あとは通常ルートを天狗池経由で下るのみだった。

このバリエーション部分は沢登に等しい感じで、ゴム底の沢登シューズで行けば濡らしてもよく、最後の詰めも滑りにくく歩きやすかったのではと感じた。

黄金平の地点でもう結構疲労が蓄積してきており、天候も良く紅葉の景色も最高の2人じめ状態で、ここでゆっくりしてはと思っていたが、リーダーの本日中にババ平に到着するという意思に負け、小休止後に天狗のコルに向けて急登に臨んでいった。この時はリーダーの固い決意と粘り強さに敬服した。
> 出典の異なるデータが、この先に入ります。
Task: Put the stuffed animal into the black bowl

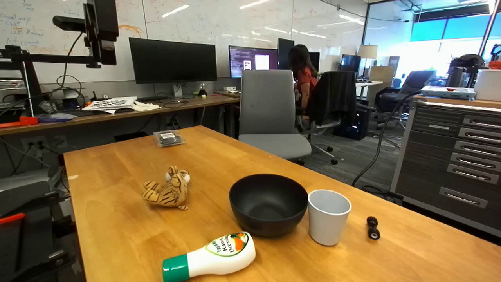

お陰でビバークすることなく、明るいうちにババ平に到着でき、次の日は散策を楽しみながら早く帰ることが出来た。私一人なら途中でビバークしていたと思う。

丸山さんには経験豊富な知識で色々ご指導いただき、テント就寝中には顔に足を投げ出したにも関わらず優しく追いやって下さったりと気を遣っていただきました。お陰で楽しい山行でした。